Open Sound System
OSS 4.x Programmer's Guide

Do you have problems with sound/audio application development? Don't panic! Click here for help!

softsynth_gtk.c

A simple software MIDI synthesizer program with GTK GUI.

Description

This is an expanded version of the softsynth.c program (please take a look at the original program first). Also this program is more or less just an programming example that demontstrates how to implement "real-time" GUI controls in the simpliest possible way. While you can use this program as a program template, you may equally well start from the original one.

Like the original there is not much to learn about synthesis in this program the only design goal has been to demonstrate some additional OSS MIDI features and to work as a test bed for them.

The primary thing that has been done is replacing the original select() loop with a GTK (actually GDK) compatible mechanism (gdk_add_input and gtk_main). This is done in the main program.

There are few other added features that should be mentioned:

1) The "Enhance switch" that makes the sound slightly "different" by adding some harmonics of the original note frequency. The sound is just different (not necessarily better). This together with the "Mute" button demonstrates how to do real-time adjustment of the settings. 2) The "mute" button was added just to be able to check if the latencies are audible or not. 3) The new SNDCTL_SETNAME call is used to change the description of the MIDI device. In this way the user of the client program can select the right device much easier. 4) The SNDCTL_GETSONG call is used to obtain the song name given by the client (ossmplay does this using SNDCTL_SETSONG). 5) Some code has been added to handle the MIDI timer start (0xfa) and stop (0xfc) messages. WIth loopback devices these messages can be used to find out when the client closed/opened the device. However if the server starts in the middle of a song there will be no start message.

To use this program you will need to install the "4Front MIDI loopback" driver using the "Add new card/device" function of soundconf. Then start this program in background (the audio and MIDI device names can be given as command line arguments. For example

softsynth /dev/dsp /dev/midi01

You can find out the loopback MIDI device number by looking for the "MIDI loopback server side" devices using the ossinfo -m command. Btw, nothing prevents using any "real" physical MIDI port as the input.
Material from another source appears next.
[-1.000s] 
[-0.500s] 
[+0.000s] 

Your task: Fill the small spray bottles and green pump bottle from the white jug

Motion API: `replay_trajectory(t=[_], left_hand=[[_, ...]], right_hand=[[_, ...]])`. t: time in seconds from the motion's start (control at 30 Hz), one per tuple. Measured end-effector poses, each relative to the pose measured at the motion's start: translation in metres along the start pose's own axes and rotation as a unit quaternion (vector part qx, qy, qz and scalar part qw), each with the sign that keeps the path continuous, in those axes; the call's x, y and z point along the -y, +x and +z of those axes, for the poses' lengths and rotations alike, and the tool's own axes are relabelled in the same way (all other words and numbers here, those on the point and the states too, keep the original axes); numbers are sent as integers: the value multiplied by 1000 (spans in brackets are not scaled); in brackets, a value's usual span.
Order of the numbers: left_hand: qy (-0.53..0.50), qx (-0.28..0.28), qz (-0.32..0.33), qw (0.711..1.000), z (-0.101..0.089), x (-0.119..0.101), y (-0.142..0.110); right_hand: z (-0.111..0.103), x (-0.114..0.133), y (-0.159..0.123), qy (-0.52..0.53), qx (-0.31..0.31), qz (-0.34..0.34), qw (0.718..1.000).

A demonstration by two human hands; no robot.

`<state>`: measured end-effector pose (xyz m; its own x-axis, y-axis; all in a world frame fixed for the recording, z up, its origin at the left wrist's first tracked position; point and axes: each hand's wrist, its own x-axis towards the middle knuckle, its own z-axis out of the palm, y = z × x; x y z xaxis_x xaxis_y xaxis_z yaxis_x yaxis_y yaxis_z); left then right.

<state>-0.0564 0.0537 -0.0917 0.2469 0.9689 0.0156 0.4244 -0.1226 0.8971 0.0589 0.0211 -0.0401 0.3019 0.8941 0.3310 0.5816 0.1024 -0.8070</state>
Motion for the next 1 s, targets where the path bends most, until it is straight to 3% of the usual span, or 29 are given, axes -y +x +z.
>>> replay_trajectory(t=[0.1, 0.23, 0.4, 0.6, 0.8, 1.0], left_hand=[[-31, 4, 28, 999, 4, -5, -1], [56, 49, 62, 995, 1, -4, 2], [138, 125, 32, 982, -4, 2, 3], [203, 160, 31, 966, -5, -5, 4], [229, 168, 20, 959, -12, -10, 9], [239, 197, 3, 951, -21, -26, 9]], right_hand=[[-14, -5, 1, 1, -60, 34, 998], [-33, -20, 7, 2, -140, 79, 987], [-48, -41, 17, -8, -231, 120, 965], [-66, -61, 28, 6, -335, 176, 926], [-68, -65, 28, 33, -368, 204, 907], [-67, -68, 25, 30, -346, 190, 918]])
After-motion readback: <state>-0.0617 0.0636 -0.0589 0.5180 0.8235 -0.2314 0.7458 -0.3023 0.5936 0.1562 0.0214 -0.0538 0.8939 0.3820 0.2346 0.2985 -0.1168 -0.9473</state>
When the synthesizer server is running you can play any MIDI file using some OSS based MIDI sequencer/player such as Bad xlink 'ossmplay'.

#include <stdio.h>
#include <unistd.h>
#include <stdlib.h>
#include <string.h>
#include <fcntl.h>
#include <math.h>
#include <sys/select.h>
#include <sys/soundcard.h>
#include <midiparser.h>
midiparser_common_t *parser = NULL;

int audio_fd;
int midi_fd;
int sample_rate = 48000;
int new_song = 1;

int enhanced_mode = 0;
float main_vol = 1.0;

The open_audio_device routine opens the audio device and initializes it for the required mode. This code was borrowed directly from the singen.c sample program. However since the buffer size is inportant with this kind of application we have added a call that sets the fragment and buffer sizes.


static int
open_audio_device (char *name, int mode)
{
  int tmp, fd;

  if ((fd = open (name, mode, 0)) == -1)
    {
      perror (name);
      exit (-1);
    }

Setup the audio buffering policy so that reasonably small latencies can be obtained.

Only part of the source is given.